Four hours before the eventual winner, Bryson DeChambeau, sets off on the final lap of the US OpenScottie Scheffler stood on the first green of a Pinehurst No. 2 course that had clouded his confidence for three excruciating days, carefully lining up a 20-foot birdie shot.
The world’s No. 1 golfer managed to putt with perfect speed and line all the way to the cup, where he stopped on the left edge without falling. Scheffler stared in disbelief for a moment before stepping forward to score par. It would have been hard to imagine a better example of how the golfer managed to putt. two-time major champion the week has passed.
The faint chimes from the nearby village chapel that echoed across the course during Scheffler’s two-over-par 72 Sunday morning — which left him eight over par for the championship and 14 shots behind DeChambeau’s winning total — could have sounded like a dirge for the Masters champion. He had arrived here as the biggest betting favourite entering a major tournament in 15 yearshaving won for the fifth time in eight starts the previous Sunday at the Memorial. He had already broken the tour’s annual earnings record with more than $24 million (£18.96 million) in prize money – a fine piece of work if you can get it – and left Thursday as the first player to win five tournaments in a season before the US Open since Tom Watson in 1980.
The 27-year-old left the course Sunday outside the top 10 for the first time in nearly six months, lamenting one missed opportunity after another on the turtle-shaped greens.

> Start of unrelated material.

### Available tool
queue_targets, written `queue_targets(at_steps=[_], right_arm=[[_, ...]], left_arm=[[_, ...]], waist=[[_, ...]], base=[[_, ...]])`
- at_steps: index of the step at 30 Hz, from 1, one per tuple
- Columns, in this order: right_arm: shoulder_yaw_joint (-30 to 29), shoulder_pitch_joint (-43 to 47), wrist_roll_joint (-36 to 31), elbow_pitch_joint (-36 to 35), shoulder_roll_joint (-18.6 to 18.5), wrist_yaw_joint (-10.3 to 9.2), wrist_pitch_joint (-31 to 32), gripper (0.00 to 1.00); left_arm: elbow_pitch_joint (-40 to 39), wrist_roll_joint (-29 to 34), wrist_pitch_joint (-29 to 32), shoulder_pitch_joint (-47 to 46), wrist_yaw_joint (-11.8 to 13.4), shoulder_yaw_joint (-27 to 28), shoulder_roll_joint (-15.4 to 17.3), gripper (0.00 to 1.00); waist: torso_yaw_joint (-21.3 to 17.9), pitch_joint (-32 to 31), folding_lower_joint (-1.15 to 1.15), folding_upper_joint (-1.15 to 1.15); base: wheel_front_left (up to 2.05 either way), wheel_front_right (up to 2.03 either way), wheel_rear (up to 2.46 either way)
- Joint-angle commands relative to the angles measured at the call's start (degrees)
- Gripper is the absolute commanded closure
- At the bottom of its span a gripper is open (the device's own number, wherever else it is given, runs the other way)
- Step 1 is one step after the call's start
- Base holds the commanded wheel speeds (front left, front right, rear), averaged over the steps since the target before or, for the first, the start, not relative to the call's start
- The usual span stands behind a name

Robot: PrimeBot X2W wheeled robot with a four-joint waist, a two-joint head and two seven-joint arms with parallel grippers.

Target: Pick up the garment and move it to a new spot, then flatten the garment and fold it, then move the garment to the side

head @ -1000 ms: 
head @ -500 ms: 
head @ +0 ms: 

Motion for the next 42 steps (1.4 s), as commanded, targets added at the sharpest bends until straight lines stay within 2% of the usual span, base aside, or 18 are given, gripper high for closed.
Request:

There was certainly no shame in Scheffler’s scores (71-74-71-72). But for a player known for his almost astonishing consistency — whose bad golf is still very good golf — it was an astonishing week. For the first time in his six-year professional career spanning 120 tournaments, he went four consecutive rounds without dropping under par.
It took a course built in the first decade of the last century to handle what the world’s best golfers, and even Louisville Metropolitan Police Departmentfailed to bring Scheffler’s enchanting season to an abrupt end. The tour’s birdie-average leader entered Sunday’s final round ranked 73rd out of 74 players still in the field, seemingly unable to read the lightning-fast, saucer-shaped Bermuda greens that are Pinehurst No. 2’s best defense. If it were revealed Monday that they had been seeded with kryptonite, no one would be surprised.
The easygoing Texan moves at such an even pace that his experience here is unlikely to leave significant scars. Even his pre-dawn arrest last month outside the gates of the U.S. PGA Championship – where he stretched out in a jail cell, made it to his second-round tee time and finished tied for eighth – couldn’t interrupt what has been a bloodbath.
But Scheffler admitted after his round here on Saturday that he would reconsider his schedule ahead of the majors, suggesting that playing in the Jack Nicklaus-hosted tournament at Muirfield Village the previous week may have compromised his mental fitness for what is billed as professional golf’s toughest test.
Scheffler said: “I think in terms of preparing for a week that’s going to be as tough as this one, I think I might not play the week before. I think going into the big championships, especially the ones that are going to be very tough, it might be in my best interest not to play the week before.” All eyes will be on Royal Troon and the Open Championship, which starts in a month.